### DATA IN THIS EXERCISE:
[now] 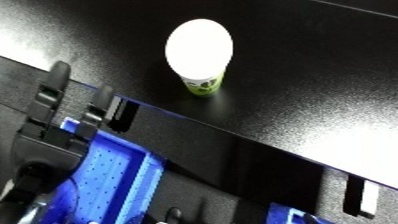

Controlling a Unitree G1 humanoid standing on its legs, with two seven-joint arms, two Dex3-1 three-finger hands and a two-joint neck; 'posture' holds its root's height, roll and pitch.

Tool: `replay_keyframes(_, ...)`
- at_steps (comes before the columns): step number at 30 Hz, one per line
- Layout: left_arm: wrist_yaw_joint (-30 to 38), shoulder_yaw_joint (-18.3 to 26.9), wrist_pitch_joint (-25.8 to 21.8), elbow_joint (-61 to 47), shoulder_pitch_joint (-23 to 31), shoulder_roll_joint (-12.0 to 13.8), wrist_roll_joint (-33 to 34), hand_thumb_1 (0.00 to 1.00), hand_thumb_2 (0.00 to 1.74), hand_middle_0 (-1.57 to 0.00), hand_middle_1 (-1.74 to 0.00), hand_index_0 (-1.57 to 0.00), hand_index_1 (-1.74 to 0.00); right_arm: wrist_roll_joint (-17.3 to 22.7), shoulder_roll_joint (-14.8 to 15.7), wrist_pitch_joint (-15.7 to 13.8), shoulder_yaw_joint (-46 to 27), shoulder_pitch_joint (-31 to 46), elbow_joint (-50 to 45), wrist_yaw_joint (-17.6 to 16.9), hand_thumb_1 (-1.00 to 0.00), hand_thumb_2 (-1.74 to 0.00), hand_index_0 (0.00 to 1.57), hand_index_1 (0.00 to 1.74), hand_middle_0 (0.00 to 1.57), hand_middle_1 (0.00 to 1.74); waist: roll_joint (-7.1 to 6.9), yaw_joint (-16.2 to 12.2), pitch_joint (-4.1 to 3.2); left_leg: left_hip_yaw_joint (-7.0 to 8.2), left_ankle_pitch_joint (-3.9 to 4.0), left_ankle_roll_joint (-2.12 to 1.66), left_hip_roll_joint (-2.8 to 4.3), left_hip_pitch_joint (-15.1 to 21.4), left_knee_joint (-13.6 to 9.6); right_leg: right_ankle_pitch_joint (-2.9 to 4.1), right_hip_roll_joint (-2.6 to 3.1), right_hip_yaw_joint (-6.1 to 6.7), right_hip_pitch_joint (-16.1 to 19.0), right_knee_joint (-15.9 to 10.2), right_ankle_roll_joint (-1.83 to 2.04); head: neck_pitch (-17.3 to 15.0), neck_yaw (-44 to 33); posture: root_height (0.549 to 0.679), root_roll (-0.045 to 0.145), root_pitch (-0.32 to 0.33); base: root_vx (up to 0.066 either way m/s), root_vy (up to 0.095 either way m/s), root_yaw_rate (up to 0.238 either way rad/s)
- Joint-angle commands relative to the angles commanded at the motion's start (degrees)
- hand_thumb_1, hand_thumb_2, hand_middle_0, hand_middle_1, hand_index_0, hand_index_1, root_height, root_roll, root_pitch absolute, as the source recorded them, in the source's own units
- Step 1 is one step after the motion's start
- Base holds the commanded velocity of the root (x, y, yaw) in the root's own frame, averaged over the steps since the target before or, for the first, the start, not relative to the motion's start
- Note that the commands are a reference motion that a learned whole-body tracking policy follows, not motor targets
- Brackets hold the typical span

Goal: Pick up the object and place it into the box

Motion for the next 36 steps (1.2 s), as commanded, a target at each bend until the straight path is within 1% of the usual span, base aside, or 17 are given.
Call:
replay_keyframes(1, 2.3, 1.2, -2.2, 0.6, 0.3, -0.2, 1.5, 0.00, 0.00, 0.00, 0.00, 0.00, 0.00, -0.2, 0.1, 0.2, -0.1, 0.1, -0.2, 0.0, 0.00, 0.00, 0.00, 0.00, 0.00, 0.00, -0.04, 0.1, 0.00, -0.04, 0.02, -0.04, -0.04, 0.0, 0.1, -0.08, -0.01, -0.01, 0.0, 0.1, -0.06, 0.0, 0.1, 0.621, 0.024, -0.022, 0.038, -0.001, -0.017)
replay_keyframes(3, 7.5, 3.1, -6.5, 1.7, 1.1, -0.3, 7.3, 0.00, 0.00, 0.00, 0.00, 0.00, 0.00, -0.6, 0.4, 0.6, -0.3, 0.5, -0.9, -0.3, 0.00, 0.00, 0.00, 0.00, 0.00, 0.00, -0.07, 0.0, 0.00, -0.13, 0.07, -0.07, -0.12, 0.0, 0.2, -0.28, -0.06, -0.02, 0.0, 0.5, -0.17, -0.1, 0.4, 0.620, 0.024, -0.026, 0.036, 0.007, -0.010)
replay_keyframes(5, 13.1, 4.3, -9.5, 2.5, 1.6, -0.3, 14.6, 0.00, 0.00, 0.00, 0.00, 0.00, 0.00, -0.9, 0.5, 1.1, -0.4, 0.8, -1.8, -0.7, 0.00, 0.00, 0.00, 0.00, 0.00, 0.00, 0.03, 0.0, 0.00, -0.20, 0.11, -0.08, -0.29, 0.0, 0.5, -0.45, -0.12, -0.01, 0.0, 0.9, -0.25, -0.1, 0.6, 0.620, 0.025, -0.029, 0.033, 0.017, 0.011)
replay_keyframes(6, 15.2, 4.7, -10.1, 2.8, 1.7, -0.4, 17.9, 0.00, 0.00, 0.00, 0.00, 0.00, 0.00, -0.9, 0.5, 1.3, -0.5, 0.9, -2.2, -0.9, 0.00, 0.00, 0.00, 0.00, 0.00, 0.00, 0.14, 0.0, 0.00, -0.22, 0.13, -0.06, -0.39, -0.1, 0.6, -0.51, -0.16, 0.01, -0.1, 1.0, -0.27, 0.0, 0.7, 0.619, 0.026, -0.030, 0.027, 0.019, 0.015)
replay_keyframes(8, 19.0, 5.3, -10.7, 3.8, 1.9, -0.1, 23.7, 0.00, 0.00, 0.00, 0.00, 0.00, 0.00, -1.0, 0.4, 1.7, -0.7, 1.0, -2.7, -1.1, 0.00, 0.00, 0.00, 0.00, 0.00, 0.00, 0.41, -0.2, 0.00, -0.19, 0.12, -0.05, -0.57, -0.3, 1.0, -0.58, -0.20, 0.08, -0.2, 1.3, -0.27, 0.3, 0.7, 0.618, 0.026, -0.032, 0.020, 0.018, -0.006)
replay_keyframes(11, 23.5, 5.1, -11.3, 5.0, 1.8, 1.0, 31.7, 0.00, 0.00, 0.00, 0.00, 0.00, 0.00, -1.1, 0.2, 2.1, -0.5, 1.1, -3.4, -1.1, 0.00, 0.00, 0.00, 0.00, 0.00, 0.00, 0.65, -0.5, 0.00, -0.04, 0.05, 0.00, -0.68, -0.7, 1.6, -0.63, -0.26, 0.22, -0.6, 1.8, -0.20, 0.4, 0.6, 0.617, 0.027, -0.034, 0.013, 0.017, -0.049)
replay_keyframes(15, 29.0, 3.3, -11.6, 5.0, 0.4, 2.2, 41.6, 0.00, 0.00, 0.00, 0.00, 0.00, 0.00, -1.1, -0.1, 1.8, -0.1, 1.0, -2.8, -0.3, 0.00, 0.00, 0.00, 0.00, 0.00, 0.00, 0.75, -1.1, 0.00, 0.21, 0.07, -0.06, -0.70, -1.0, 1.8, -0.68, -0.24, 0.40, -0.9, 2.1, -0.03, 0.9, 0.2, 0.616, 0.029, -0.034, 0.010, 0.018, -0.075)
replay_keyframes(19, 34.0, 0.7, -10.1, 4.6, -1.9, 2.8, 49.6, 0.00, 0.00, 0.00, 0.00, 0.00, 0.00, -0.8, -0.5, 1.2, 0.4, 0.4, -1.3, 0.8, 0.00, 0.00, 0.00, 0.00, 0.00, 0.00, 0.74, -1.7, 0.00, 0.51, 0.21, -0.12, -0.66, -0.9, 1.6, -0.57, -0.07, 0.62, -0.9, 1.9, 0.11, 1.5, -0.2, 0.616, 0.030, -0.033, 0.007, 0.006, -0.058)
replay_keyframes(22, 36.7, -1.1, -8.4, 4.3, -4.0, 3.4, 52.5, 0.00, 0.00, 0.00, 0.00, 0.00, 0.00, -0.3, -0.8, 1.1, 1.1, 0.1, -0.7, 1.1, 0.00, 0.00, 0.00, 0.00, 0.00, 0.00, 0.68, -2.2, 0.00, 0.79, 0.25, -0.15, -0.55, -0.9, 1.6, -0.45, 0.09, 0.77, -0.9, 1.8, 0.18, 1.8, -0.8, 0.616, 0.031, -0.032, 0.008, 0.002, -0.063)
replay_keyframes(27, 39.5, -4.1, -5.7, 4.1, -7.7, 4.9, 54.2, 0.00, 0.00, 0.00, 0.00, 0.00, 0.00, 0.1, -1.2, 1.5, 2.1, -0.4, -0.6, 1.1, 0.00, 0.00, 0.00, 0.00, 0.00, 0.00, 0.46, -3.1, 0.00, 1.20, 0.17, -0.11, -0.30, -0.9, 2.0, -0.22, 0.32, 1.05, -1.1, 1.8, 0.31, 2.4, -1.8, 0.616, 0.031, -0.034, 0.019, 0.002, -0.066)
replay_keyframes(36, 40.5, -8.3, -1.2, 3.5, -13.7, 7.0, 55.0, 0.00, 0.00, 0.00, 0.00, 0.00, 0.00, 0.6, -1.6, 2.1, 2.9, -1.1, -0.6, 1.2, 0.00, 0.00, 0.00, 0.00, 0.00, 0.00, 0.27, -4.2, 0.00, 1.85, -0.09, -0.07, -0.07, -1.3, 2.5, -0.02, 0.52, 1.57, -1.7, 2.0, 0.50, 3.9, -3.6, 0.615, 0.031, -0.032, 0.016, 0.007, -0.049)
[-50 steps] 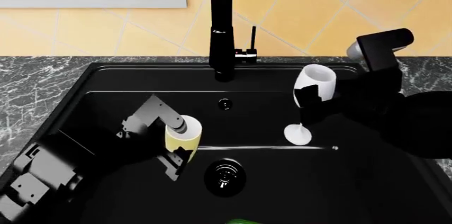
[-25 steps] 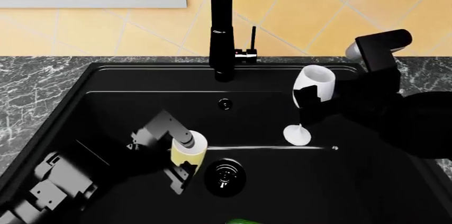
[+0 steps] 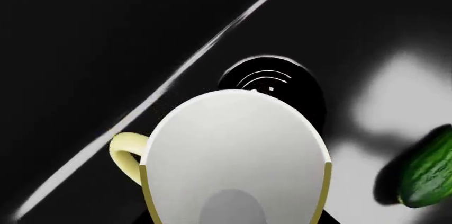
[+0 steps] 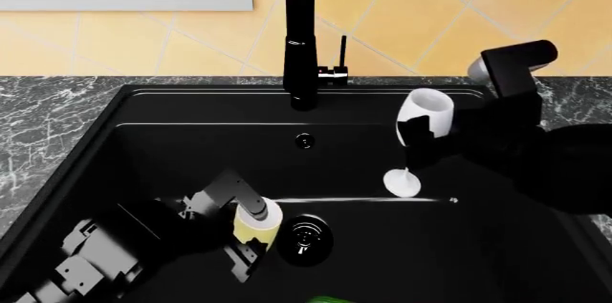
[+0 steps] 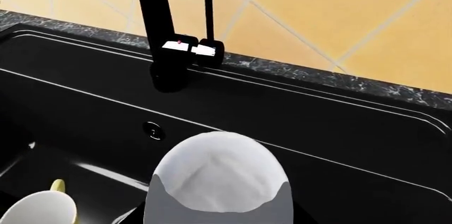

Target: Pick the cup and wine glass and place them in the sink. Then turn on the water.

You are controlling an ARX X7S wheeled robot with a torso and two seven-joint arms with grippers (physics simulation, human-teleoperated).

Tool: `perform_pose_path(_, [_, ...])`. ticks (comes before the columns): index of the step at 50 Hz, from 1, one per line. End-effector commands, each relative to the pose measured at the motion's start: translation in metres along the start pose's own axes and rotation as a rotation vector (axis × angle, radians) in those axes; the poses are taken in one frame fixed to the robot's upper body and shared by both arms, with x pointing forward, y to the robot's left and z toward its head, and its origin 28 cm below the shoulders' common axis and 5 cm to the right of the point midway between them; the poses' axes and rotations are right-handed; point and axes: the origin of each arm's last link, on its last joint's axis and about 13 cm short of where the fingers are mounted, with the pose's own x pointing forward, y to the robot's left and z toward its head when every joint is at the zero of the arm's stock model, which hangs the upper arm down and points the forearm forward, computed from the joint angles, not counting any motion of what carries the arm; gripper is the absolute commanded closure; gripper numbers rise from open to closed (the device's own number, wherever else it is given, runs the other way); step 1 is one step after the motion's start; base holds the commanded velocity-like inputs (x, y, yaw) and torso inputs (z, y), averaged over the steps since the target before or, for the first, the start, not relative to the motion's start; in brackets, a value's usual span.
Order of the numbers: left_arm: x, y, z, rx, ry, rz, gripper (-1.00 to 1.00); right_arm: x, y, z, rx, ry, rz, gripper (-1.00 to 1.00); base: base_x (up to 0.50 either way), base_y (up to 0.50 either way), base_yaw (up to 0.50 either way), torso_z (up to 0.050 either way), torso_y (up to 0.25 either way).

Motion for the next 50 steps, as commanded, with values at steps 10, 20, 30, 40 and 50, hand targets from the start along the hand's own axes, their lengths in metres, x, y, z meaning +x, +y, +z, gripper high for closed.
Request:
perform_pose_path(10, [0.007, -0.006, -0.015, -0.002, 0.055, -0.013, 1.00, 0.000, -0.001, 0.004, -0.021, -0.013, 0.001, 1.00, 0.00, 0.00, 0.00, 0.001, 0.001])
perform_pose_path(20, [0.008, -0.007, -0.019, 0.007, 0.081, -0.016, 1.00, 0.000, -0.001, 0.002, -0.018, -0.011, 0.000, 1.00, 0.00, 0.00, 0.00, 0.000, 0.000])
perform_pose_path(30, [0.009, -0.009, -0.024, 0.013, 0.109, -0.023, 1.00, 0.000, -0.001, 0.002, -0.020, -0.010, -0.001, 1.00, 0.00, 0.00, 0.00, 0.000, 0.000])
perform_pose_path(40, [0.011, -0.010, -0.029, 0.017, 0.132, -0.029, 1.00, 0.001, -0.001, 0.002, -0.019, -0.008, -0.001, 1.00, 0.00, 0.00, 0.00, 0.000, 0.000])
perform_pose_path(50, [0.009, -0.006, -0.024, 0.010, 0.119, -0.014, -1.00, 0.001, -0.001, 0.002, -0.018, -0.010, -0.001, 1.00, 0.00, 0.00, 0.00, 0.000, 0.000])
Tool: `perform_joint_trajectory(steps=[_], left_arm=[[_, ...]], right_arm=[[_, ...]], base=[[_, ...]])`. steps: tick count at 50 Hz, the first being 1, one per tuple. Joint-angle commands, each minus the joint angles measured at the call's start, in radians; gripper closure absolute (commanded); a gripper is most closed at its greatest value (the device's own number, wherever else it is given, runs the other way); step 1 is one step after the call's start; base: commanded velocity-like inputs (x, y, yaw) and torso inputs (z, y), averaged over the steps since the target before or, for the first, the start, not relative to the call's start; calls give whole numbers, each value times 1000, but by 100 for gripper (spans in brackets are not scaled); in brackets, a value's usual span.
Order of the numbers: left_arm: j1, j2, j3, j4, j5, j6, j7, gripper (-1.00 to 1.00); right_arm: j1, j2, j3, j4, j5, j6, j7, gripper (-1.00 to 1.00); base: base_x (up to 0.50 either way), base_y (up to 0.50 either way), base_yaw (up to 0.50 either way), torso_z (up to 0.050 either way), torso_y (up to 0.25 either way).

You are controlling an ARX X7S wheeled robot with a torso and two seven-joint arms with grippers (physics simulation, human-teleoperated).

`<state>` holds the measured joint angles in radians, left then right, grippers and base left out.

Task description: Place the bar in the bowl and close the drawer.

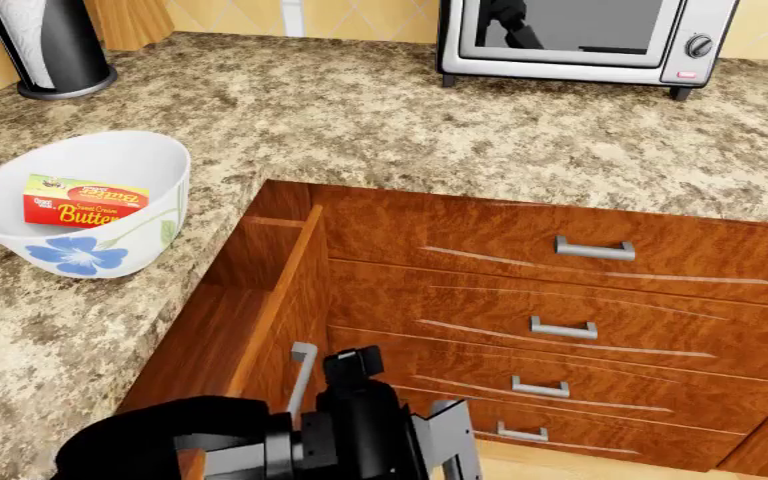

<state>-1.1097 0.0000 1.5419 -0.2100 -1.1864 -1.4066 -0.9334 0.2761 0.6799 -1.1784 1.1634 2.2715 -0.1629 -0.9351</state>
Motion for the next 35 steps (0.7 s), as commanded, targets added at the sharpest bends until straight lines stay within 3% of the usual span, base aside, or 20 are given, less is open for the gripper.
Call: perform_joint_trajectory(steps=[1, 8, 17, 25, 35], left_arm=[[26, 0, -8, -37, 98, -38, 43, -100], [31, 0, -10, -73, 113, -40, 34, -100], [37, 0, -9, -99, 105, -29, 22, -100], [61, 0, -12, -125, 172, -29, 91, -100], [85, 0, -15, -175, 277, -13, 196, -100]], right_arm=[[14, -19, -2, 49, -2, 21, -19, -100], [-21, 31, 13, -74, -3, -29, 28, -100], [-3, 5, 9, -8, -5, -1, 5, -100], [4, -14, 9, 39, -4, 16, -17, -100], [-29, 27, 22, -65, -6, -27, 22, -100]], base=[[0, 0, 0, 0, 0], [0, 0, 0, 0, 0], [0, 0, 0, 0, 0], [0, 0, 0, 0, 0], [0, 0, 0, 0, 0]])
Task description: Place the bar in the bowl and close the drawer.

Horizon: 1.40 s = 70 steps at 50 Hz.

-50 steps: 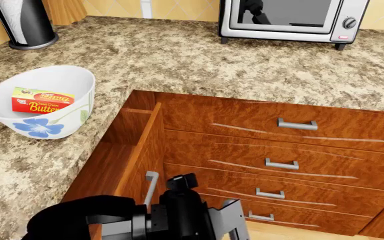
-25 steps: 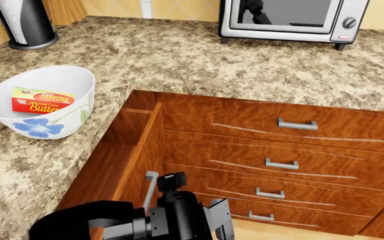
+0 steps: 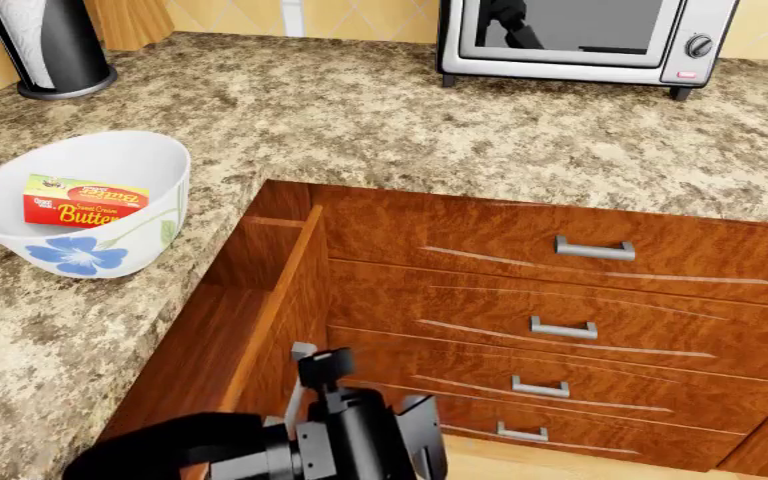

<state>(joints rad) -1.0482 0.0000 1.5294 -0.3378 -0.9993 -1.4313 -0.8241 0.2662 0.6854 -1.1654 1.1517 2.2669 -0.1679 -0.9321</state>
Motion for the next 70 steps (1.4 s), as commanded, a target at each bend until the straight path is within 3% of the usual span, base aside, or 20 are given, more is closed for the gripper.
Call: perform_joint_trajectory(steps=[1, 42, 64, 70], left_arm=[[27, 0, -3, -54, 104, 12, 97, -100], [40, 0, -8, -168, 230, 29, 220, -100], [30, 0, -9, -291, 300, 81, 305, -100], [18, 0, -11, -329, 309, 95, 325, -100]], right_arm=[[-22, 26, 10, -68, -2, -28, 25, -100], [-39, 32, 22, -85, -10, -33, 30, -100], [-80, 93, 40, -235, -19, -91, 91, -100], [-62, 66, 35, -172, -21, -66, 65, -100]], base=[[0, 0, 0, 0, 0], [0, 0, 0, 0, 0], [0, 0, 0, 0, 0], [0, 0, 0, 0, 0]])
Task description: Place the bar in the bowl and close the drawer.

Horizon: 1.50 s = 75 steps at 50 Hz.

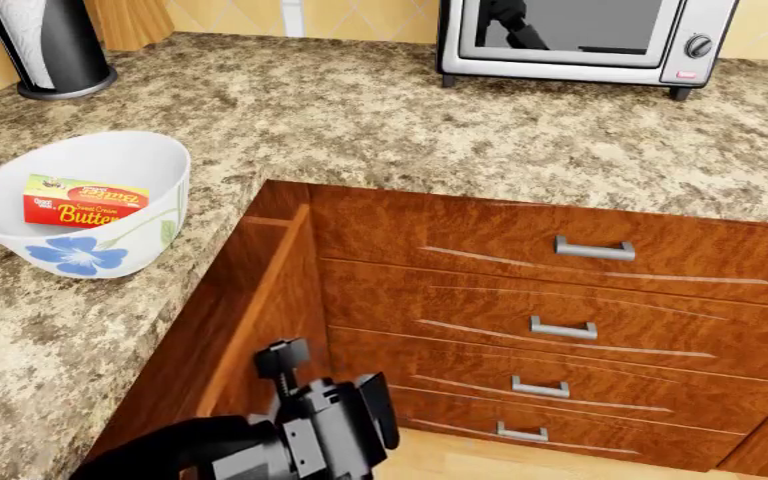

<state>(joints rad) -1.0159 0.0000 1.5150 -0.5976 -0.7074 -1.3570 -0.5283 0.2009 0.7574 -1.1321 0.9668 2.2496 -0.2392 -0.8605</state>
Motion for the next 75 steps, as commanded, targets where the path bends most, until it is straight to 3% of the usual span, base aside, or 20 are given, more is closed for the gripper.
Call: perform_joint_trajectory(steps=[1, 30, 57, 75], left_arm=[[-15, 0, 3, -76, 17, 24, 32, -100], [-45, 0, -2, -261, 103, 85, 103, -100], [-36, 0, -4, -363, 182, 129, 138, -100], [-16, 0, -11, -464, 260, 173, 243, -100]], right_arm=[[6, -9, 2, 21, -4, 8, -10, -100], [26, -41, 1, 92, -13, 35, -36, -100], [-3, 8, 18, -27, -22, -9, 11, -100], [45, -60, 5, 140, -28, 56, -51, -100]], base=[[0, 0, 0, 0, 0], [0, 0, 0, 0, 0], [0, 0, 0, 0, 0], [0, 0, 0, 0, 1]])
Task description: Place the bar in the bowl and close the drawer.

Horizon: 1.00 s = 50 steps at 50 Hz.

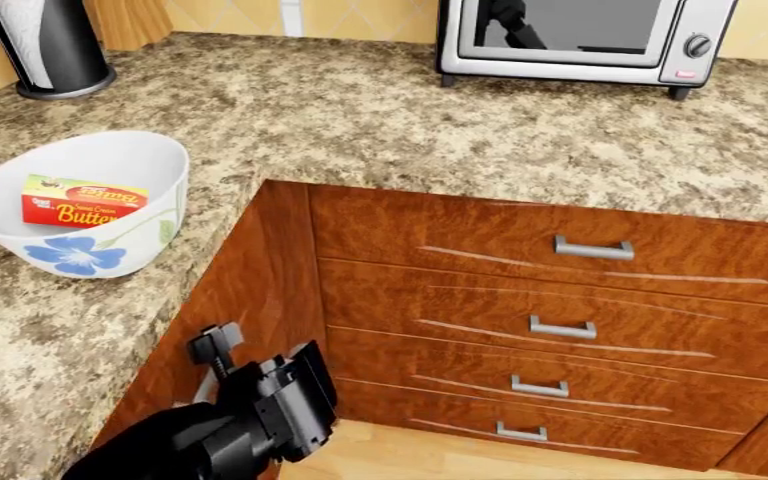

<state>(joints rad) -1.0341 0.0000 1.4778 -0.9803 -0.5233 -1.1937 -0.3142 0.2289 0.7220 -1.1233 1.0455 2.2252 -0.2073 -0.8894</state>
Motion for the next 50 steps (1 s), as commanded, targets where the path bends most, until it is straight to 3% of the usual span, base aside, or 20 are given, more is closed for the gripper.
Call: perform_joint_trajectory(steps=[1, 50], left_arm=[[2, 0, 26, -88, 77, 12, 34, -100], [-7, 0, -16, -253, 137, 66, 119, -100]], right_arm=[[20, -30, -5, 72, -4, 28, -25, -100], [-34, 52, 20, -131, -22, -47, 66, -100]], base=[[0, 0, 0, 0, 0], [0, 0, 0, 0, 1]])
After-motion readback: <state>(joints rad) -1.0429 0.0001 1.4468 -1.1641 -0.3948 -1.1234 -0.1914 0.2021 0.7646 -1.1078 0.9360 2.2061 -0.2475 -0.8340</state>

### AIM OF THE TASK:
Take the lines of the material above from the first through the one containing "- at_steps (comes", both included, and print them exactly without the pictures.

### SOLUTION BELOW:
[now] 

Controlling a Unitree G1 humanoid standing on its legs, with two seven-joint arms, two Dex3-1 three-finger hands and a two-joint neck; 'posture' holds its root's height, roll and pitch.

Tool: `replay_keyframes(_, ...)`
- at_steps (comes before the columns): step number at 30 Hz, one per line

No more work remains on this exercise.